— EXERCISE AIM —
Establish how many lines of the material below contain the string "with". Return that number by itself.

****

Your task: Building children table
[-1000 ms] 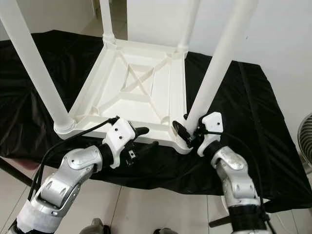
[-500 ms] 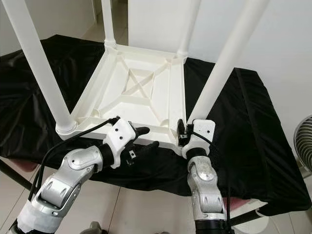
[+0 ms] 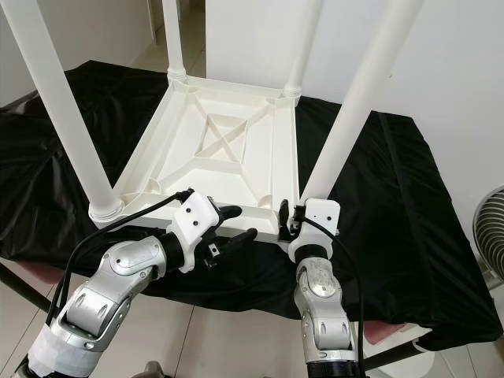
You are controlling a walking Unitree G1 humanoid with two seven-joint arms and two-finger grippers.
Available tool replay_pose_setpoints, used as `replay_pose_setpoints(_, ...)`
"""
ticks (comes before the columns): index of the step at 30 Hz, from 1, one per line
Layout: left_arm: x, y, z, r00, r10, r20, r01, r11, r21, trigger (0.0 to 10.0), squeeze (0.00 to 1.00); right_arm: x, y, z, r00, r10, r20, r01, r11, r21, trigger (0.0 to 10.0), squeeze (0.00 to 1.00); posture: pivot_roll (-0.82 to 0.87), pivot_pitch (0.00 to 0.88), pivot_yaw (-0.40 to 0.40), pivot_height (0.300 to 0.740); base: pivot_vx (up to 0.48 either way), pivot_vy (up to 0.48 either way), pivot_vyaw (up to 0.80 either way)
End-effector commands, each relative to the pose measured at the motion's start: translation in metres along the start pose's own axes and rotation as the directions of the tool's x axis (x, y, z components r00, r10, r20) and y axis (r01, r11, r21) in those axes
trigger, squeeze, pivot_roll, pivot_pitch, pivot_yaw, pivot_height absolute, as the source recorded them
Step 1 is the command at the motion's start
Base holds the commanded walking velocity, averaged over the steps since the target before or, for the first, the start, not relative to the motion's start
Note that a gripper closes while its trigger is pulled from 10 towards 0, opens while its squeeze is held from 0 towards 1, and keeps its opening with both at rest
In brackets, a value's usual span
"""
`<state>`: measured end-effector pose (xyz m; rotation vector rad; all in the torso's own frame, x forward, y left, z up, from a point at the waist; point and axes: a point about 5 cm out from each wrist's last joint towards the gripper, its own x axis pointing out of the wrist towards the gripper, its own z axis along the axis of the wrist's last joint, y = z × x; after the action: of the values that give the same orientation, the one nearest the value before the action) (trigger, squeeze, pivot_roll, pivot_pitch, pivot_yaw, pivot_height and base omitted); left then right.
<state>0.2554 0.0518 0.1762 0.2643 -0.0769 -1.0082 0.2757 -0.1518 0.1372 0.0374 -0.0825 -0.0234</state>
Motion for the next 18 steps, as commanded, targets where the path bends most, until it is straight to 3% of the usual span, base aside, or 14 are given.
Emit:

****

— RESULT OF THIS TASK —
2